→ **Exercise brief**
From the first line to the last, give the records again exactly.

→ **Data to examine**
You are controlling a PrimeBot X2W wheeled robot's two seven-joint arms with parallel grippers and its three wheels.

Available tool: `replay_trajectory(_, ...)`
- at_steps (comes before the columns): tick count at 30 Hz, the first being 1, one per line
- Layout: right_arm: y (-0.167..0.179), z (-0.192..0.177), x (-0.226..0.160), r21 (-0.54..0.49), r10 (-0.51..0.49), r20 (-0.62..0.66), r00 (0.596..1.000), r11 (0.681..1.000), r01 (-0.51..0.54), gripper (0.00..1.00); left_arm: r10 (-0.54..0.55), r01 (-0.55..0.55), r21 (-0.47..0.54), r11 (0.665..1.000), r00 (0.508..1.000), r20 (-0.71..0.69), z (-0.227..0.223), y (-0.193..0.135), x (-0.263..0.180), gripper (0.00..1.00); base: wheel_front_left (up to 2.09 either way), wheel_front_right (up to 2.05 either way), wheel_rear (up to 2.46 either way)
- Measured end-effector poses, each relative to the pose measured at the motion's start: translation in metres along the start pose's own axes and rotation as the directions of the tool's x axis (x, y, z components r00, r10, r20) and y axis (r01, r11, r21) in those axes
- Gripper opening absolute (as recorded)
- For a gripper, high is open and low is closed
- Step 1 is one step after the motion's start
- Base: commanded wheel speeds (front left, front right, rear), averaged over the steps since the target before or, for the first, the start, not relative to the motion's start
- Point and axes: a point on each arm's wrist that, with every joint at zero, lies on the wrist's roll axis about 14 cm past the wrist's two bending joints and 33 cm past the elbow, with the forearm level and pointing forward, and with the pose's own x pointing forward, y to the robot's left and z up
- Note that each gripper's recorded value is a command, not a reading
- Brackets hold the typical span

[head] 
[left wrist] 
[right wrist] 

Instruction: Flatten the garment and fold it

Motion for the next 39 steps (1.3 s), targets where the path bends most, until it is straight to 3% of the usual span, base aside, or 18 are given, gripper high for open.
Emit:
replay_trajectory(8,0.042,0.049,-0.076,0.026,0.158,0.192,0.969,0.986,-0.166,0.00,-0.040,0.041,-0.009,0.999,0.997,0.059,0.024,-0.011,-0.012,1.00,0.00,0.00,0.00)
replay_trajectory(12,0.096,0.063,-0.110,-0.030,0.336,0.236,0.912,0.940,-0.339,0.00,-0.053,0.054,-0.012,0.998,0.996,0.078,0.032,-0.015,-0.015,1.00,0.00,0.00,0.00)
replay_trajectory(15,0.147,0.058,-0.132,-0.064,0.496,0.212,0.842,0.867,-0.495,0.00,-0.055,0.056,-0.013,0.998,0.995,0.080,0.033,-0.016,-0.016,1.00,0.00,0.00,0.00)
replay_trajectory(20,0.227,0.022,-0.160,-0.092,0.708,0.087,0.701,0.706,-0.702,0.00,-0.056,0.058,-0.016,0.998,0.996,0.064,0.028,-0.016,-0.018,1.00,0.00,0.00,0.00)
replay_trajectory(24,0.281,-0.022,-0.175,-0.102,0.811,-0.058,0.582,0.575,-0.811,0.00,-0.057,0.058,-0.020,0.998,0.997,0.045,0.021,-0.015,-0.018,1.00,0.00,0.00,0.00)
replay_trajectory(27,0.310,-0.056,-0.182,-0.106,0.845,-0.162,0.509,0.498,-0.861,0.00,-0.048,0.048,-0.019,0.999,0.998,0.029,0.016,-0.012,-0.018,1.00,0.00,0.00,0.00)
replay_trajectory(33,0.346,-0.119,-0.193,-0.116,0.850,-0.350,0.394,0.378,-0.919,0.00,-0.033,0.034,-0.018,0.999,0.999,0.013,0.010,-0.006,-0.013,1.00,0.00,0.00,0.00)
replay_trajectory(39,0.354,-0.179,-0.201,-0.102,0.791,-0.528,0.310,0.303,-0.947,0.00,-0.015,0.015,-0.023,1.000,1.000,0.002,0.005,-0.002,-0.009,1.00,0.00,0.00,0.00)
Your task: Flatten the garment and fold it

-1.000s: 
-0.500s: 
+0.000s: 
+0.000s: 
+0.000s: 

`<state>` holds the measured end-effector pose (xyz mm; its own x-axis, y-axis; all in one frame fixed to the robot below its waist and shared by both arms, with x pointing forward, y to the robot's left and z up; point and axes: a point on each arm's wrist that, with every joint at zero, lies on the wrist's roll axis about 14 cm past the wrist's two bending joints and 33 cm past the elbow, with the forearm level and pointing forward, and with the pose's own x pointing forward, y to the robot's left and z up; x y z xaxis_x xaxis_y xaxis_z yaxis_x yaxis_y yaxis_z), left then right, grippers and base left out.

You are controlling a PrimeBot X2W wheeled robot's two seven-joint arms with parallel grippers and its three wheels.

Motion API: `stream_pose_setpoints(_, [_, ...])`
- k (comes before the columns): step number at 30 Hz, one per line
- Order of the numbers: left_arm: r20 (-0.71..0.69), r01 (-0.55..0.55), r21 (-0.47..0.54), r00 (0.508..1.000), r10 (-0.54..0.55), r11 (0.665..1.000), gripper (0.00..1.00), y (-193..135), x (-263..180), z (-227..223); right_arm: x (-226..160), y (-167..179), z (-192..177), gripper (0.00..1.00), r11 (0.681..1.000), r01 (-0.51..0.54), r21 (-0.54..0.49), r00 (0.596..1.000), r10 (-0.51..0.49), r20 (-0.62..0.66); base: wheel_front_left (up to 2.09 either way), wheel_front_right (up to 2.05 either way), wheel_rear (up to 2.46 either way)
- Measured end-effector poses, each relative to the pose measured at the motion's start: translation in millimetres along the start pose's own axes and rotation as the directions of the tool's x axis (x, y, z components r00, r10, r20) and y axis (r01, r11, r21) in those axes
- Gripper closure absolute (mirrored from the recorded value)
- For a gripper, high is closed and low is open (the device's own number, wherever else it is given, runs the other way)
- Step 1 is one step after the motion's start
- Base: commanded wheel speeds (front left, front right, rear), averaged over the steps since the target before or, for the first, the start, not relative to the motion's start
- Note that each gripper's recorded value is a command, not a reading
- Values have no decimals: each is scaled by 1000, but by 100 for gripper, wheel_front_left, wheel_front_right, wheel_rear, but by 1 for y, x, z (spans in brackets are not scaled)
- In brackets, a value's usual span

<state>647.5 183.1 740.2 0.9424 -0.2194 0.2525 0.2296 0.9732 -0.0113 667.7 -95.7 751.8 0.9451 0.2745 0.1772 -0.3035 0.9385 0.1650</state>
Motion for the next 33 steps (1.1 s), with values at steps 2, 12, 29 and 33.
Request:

→ **The completed task**
You are controlling a PrimeBot X2W wheeled robot's two seven-joint arms with parallel grippers and its three wheels.

Available tool: `replay_trajectory(_, ...)`
- at_steps (comes before the columns): tick count at 30 Hz, the first being 1, one per line
- Layout: right_arm: y (-0.167..0.179), z (-0.192..0.177), x (-0.226..0.160), r21 (-0.54..0.49), r10 (-0.51..0.49), r20 (-0.62..0.66), r00 (0.596..1.000), r11 (0.681..1.000), r01 (-0.51..0.54), gripper (0.00..1.00); left_arm: r10 (-0.54..0.55), r01 (-0.55..0.55), r21 (-0.47..0.54), r11 (0.665..1.000), r00 (0.508..1.000), r20 (-0.71..0.69), z (-0.227..0.223), y (-0.193..0.135), x (-0.263..0.180), gripper (0.00..1.00); base: wheel_front_left (up to 2.09 either way), wheel_front_right (up to 2.05 either way), wheel_rear (up to 2.46 either way)
- Measured end-effector poses, each relative to the pose measured at the motion's start: translation in metres along the start pose's own axes and rotation as the directions of the tool's x axis (x, y, z components r00, r10, r20) and y axis (r01, r11, r21) in those axes
- Gripper opening absolute (as recorded)
- For a gripper, high is open and low is closed
- Step 1 is one step after the motion's start
- Base: commanded wheel speeds (front left, front right, rear), averaged over the steps since the target before or, for the first, the start, not relative to the motion's start
- Point and axes: a point on each arm's wrist that, with every joint at zero, lies on the wrist's roll axis about 14 cm past the wrist's two bending joints and 33 cm past the elbow, with the forearm level and pointing forward, and with the pose's own x pointing forward, y to the robot's left and z up
- Note that each gripper's recorded value is a command, not a reading
- Brackets hold the typical span

[head] 
[left wrist] 
[right wrist] 

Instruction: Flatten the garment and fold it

Motion for the next 39 steps (1.3 s), targets where the path bends most, until it is straight to 3% of the usual span, base aside, or 18 are given, gripper high for open.
Emit:
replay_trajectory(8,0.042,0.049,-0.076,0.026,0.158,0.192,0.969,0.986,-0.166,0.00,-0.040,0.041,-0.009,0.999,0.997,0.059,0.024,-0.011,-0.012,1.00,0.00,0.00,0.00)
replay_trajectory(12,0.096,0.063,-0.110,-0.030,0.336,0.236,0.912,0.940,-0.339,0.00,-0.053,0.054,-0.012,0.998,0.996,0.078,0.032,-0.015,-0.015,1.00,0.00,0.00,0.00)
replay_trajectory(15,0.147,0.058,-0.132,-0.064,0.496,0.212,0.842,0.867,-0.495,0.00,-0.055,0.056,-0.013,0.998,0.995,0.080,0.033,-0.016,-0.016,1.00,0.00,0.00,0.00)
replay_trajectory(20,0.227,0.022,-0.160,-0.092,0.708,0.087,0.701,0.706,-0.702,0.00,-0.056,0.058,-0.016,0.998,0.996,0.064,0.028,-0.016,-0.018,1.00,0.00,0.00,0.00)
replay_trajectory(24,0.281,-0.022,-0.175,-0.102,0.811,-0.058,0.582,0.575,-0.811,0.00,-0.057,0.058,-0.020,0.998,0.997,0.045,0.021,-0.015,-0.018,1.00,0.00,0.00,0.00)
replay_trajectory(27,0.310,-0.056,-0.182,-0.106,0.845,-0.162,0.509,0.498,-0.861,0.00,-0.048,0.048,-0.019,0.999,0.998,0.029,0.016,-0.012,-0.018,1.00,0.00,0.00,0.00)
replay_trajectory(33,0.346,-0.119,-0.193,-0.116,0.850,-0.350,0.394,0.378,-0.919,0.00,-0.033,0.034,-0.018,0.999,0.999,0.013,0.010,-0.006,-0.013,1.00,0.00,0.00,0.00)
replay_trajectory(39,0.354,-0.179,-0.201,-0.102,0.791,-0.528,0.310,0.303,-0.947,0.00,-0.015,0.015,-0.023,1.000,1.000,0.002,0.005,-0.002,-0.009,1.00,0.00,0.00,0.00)
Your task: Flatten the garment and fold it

-1.000s: 
-0.500s: 
+0.000s: 
+0.000s: 
+0.000s: 

`<state>` holds the measured end-effector pose (xyz mm; its own x-axis, y-axis; all in one frame fixed to the robot below its waist and shared by both arms, with x pointing forward, y to the robot's left and z up; point and axes: a point on each arm's wrist that, with every joint at zero, lies on the wrist's roll axis about 14 cm past the wrist's two bending joints and 33 cm past the elbow, with the forearm level and pointing forward, and with the pose's own x pointing forward, y to the robot's left and z up; x y z xaxis_x xaxis_y xaxis_z yaxis_x yaxis_y yaxis_z), left then right, grippers and base left out.

You are controlling a PrimeBot X2W wheeled robot's two seven-joint arms with parallel grippers and its three wheels.

Motion API: `stream_pose_setpoints(_, [_, ...])`
- k (comes before the columns): step number at 30 Hz, one per line
- Order of the numbers: left_arm: r20 (-0.71..0.69), r01 (-0.55..0.55), r21 (-0.47..0.54), r00 (0.508..1.000), r10 (-0.54..0.55), r11 (0.665..1.000), gripper (0.00..1.00), y (-193..135), x (-263..180), z (-227..223); right_arm: x (-226..160), y (-167..179), z (-192..177), gripper (0.00..1.00), r11 (0.681..1.000), r01 (-0.51..0.54), r21 (-0.54..0.49), r00 (0.596..1.000), r10 (-0.51..0.49), r20 (-0.62..0.66); base: wheel_front_left (up to 2.09 either way), wheel_front_right (up to 2.05 either way), wheel_rear (up to 2.46 either way)
- Measured end-effector poses, each relative to the pose measured at the motion's start: translation in millimetres along the start pose's own axes and rotation as the directions of the tool's x axis (x, y, z components r00, r10, r20) and y axis (r01, r11, r21) in those axes
- Gripper closure absolute (mirrored from the recorded value)
- For a gripper, high is closed and low is open (the device's own number, wherever else it is given, runs the other way)
- Step 1 is one step after the motion's start
- Base: commanded wheel speeds (front left, front right, rear), averaged over the steps since the target before or, for the first, the start, not relative to the motion's start
- Note that each gripper's recorded value is a command, not a reading
- Values have no decimals: each is scaled by 1000, but by 100 for gripper, wheel_front_left, wheel_front_right, wheel_rear, but by 1 for y, x, z (spans in brackets are not scaled)
- In brackets, a value's usual span

<state>647.5 183.1 740.2 0.9424 -0.2194 0.2525 0.2296 0.9732 -0.0113 667.7 -95.7 751.8 0.9451 0.2745 0.1772 -0.3035 0.9385 0.1650</state>
Motion for the next 33 steps (1.1 s), with values at steps 2, 12, 29 and 33.
Request:

The exercise is finished.